[Data to examine — start]
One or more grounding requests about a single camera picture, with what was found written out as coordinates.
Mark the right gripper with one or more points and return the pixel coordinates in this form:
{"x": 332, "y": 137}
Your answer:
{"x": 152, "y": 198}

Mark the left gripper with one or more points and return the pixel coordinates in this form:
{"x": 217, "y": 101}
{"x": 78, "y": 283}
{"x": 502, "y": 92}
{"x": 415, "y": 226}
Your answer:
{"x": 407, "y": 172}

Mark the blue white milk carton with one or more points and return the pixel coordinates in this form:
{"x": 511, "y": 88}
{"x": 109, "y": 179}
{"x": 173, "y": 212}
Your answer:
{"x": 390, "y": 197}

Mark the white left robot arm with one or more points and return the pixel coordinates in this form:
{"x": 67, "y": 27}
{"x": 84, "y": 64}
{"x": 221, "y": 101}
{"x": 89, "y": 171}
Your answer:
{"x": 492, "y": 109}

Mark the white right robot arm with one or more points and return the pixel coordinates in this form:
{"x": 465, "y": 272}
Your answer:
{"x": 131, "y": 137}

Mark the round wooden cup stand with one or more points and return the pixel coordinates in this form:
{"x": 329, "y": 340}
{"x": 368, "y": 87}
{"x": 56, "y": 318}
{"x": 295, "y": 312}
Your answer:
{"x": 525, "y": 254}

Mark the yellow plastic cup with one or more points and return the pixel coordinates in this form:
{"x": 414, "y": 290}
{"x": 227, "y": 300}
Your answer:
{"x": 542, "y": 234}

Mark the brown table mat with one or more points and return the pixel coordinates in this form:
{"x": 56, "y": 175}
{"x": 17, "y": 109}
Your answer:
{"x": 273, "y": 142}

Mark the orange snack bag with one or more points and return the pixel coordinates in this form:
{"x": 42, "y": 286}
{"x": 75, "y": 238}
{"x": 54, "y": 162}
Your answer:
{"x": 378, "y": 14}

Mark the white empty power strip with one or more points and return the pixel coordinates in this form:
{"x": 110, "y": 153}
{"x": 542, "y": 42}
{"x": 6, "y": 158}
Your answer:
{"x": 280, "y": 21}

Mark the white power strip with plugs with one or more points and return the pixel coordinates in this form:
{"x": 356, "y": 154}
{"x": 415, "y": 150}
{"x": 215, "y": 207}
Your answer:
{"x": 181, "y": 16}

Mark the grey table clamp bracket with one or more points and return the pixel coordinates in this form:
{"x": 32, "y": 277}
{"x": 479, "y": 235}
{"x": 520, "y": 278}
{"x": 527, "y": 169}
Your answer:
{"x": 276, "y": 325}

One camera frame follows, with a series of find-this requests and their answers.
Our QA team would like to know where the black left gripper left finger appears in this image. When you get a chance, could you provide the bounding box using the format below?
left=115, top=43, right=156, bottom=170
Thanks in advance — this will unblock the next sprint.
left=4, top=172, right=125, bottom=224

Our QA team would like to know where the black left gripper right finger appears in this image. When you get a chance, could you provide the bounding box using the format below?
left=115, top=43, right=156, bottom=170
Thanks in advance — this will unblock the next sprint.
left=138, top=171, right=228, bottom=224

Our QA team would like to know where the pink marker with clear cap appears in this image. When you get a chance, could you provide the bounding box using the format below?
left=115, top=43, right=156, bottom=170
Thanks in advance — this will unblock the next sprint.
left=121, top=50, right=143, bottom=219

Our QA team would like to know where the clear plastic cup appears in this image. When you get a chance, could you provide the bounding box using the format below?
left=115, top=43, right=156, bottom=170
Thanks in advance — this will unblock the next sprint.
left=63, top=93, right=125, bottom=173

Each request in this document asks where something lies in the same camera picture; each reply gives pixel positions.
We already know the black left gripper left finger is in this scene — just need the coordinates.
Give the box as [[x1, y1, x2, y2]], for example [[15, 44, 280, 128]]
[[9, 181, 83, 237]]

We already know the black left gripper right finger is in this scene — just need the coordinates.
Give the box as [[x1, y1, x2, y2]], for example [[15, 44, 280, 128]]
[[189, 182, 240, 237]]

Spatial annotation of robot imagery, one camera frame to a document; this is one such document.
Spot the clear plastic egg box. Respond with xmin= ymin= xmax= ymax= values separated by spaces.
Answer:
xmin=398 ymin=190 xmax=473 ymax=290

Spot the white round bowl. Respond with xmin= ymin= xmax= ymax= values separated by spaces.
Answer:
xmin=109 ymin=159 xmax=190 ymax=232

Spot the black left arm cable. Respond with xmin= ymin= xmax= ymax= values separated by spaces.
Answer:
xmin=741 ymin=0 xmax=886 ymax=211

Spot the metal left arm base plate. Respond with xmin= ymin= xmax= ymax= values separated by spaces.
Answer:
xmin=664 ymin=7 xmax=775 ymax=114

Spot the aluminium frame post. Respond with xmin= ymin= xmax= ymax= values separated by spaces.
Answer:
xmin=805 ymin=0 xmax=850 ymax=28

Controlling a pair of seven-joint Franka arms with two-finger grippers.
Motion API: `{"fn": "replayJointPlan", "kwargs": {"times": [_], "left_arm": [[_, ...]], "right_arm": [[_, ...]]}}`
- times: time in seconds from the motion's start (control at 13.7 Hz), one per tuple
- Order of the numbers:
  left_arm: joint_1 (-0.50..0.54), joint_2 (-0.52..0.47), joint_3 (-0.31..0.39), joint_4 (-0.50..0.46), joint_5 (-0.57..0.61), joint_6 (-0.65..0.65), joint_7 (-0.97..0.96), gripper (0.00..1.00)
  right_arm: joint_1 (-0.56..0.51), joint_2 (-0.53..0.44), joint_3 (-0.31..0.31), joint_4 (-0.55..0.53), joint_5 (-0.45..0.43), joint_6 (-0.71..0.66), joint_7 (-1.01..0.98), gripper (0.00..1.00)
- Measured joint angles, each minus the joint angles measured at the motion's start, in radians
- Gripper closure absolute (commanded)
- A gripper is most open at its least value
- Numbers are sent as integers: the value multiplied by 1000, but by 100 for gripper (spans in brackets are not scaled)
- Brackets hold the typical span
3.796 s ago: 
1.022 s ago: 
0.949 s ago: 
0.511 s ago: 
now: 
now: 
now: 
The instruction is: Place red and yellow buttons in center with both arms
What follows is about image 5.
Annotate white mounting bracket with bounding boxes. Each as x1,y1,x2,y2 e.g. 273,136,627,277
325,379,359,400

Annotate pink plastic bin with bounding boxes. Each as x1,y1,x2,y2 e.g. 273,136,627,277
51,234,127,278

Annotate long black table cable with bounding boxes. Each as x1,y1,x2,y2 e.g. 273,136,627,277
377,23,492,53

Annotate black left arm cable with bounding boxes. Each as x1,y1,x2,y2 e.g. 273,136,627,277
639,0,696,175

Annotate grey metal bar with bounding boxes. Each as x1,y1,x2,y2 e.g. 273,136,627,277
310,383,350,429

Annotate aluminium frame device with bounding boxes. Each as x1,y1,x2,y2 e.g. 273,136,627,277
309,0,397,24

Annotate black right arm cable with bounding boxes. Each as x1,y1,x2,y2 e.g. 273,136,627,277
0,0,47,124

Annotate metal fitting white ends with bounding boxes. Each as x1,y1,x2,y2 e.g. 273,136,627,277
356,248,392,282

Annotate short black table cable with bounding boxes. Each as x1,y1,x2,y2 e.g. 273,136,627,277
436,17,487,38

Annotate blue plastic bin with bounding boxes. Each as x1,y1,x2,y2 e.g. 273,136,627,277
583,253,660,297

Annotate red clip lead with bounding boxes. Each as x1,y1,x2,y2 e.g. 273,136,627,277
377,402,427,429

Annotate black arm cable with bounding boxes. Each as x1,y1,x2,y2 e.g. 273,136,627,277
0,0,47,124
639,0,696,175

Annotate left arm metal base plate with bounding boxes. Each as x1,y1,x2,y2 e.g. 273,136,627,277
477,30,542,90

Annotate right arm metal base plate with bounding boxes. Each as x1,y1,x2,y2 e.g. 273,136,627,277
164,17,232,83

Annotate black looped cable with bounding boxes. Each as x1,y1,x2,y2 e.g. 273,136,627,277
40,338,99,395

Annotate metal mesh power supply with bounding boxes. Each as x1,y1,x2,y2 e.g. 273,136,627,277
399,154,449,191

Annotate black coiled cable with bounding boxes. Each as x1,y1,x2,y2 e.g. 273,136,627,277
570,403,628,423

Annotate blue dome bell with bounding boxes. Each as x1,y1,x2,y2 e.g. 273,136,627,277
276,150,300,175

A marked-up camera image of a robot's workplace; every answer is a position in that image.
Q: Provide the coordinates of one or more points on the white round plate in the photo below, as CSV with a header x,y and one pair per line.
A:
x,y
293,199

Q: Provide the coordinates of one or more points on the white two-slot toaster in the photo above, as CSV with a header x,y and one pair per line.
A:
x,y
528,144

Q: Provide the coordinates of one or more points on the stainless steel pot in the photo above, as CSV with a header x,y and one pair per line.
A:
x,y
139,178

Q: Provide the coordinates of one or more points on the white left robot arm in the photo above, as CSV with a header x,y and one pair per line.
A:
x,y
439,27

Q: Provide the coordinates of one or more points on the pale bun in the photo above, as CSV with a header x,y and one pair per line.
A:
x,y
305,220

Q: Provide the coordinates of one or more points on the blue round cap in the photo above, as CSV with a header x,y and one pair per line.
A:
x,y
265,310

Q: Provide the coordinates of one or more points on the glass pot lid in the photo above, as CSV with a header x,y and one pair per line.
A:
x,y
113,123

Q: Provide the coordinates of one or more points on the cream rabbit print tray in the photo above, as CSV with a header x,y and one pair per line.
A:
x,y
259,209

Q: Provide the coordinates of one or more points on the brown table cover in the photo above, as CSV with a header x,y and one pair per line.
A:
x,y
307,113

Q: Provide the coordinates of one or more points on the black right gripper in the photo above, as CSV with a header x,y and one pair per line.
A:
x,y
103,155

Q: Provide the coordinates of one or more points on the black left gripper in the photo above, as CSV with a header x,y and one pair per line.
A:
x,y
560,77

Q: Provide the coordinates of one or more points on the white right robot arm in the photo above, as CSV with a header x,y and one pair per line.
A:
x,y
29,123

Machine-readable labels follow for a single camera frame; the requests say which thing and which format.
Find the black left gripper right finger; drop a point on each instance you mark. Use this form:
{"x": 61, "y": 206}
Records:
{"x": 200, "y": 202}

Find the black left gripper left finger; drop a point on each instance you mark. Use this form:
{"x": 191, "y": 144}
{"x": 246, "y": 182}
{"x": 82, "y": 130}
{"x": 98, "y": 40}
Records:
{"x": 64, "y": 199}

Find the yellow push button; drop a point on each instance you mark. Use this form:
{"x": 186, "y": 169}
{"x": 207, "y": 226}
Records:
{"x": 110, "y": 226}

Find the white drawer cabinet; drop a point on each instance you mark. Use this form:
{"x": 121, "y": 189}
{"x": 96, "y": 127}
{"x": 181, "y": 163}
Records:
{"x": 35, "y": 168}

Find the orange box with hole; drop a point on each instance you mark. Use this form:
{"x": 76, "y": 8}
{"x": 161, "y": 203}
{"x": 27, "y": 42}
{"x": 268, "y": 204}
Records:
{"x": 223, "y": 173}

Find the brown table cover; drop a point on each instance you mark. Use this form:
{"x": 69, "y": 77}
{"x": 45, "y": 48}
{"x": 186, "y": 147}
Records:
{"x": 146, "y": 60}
[Data to examine — finish]
- [Activity]: Pick out all lines from the data above in which the word "yellow" appears.

- [Problem solution]:
Mark the yellow plastic cup with one or more points and return the pixel coordinates in this form:
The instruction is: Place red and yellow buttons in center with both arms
Find the yellow push button; drop a point on each instance you mark. Use this form:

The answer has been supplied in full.